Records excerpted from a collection
++++++++++

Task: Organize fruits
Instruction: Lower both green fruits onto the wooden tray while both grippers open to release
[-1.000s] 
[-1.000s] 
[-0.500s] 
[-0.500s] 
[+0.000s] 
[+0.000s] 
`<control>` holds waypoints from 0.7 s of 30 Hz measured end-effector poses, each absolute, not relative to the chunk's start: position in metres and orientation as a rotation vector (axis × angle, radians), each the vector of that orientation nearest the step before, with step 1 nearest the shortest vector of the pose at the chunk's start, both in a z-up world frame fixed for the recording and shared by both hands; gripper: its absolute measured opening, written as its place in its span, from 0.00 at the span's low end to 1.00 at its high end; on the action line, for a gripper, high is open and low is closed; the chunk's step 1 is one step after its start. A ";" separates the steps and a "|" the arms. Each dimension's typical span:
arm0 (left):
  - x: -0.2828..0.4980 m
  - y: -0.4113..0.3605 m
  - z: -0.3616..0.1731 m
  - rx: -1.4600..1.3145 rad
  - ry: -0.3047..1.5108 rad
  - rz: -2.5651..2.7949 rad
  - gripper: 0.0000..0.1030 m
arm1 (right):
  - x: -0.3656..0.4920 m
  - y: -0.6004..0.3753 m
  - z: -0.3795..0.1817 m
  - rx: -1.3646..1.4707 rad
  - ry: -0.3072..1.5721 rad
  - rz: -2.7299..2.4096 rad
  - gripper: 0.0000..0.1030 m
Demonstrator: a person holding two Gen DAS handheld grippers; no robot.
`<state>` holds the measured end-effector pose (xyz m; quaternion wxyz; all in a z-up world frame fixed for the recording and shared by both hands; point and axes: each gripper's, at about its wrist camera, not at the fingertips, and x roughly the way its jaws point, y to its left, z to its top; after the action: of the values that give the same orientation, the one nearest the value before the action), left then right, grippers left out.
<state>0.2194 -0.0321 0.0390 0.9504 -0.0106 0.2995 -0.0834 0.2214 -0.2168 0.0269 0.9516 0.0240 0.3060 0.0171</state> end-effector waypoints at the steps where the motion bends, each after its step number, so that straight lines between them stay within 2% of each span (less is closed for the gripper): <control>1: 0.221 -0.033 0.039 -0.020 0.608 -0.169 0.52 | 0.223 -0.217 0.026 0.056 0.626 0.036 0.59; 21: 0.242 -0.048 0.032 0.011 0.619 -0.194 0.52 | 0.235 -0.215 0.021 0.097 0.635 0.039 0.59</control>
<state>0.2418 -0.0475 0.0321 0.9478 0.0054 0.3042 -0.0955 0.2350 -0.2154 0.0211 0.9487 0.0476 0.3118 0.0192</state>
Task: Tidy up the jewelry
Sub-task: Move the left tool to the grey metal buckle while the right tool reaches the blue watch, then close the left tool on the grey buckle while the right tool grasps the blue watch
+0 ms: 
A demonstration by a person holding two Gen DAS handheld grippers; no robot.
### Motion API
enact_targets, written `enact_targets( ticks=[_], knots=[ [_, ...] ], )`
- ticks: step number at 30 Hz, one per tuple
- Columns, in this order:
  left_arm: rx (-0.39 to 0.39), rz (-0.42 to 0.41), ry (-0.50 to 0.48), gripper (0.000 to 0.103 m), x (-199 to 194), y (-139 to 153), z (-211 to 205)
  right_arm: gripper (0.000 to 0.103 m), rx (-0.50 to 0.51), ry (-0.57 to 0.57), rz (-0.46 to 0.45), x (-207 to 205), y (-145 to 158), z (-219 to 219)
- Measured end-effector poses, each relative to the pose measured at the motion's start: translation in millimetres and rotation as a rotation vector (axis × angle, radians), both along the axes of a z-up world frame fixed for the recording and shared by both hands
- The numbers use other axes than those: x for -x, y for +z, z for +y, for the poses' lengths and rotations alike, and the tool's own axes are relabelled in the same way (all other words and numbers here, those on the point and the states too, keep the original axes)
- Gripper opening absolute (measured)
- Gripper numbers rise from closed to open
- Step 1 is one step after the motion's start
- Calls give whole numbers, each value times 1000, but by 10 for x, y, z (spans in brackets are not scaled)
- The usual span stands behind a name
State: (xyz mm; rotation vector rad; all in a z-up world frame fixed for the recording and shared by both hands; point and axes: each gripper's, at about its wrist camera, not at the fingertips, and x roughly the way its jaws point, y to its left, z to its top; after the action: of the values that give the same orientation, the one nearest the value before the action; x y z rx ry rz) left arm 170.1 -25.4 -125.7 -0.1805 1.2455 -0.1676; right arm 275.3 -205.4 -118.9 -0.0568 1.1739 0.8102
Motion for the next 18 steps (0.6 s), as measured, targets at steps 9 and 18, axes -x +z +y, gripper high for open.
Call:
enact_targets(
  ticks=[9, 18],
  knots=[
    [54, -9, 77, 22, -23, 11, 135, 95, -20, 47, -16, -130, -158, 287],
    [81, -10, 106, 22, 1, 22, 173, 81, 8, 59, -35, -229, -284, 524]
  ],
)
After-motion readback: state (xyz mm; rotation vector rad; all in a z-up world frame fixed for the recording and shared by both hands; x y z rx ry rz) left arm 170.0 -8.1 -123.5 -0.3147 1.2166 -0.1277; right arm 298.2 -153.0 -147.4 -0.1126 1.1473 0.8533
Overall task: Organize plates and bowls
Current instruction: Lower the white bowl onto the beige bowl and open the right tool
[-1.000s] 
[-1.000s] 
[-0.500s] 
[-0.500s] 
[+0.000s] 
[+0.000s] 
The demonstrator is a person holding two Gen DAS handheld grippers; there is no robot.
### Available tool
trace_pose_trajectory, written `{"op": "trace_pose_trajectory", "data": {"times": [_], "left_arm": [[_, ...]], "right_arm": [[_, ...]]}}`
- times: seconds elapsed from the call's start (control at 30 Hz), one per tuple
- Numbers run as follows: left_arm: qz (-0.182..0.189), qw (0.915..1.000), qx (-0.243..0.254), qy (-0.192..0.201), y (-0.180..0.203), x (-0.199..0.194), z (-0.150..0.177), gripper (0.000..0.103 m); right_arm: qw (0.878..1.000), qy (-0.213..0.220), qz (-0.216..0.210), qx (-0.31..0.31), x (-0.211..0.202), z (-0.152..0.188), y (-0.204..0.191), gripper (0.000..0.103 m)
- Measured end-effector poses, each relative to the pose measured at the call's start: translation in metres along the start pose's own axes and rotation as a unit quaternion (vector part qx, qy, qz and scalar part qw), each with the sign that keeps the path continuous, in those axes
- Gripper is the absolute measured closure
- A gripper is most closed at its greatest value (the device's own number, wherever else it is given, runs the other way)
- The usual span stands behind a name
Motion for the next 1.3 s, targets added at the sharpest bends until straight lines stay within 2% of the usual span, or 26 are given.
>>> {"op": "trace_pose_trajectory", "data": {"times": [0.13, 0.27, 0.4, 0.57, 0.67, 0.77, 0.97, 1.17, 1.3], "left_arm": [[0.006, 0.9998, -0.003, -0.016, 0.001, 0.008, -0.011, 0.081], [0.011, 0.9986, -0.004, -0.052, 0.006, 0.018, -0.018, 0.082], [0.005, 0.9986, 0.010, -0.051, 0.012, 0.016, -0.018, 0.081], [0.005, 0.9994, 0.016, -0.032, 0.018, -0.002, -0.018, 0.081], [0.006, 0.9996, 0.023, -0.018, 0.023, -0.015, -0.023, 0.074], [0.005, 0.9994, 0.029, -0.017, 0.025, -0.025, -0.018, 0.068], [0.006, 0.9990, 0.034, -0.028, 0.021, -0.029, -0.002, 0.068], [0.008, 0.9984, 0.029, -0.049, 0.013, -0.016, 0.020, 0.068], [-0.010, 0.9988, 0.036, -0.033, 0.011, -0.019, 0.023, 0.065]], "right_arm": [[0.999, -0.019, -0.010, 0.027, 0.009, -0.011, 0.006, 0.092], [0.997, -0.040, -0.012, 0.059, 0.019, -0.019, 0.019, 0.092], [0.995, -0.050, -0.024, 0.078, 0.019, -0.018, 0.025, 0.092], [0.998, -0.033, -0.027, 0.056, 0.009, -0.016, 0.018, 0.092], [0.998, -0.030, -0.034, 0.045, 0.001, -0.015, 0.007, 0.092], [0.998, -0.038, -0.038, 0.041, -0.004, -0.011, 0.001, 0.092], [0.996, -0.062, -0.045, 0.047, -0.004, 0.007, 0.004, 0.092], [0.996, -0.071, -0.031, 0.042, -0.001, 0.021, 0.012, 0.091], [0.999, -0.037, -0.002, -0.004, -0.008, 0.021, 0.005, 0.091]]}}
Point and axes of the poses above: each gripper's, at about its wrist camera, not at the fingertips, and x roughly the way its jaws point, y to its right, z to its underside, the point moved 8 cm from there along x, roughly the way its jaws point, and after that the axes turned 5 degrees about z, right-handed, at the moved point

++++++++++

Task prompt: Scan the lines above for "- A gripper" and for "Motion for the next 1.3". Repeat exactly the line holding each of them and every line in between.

Reply to the task:
- A gripper is most closed at its greatest value (the device's own number, wherever else it is given, runs the other way)
- The usual span stands behind a name
Motion for the next 1.3 s, targets added at the sharpest bends until straight lines stay within 2% of the usual span, or 26 are given.

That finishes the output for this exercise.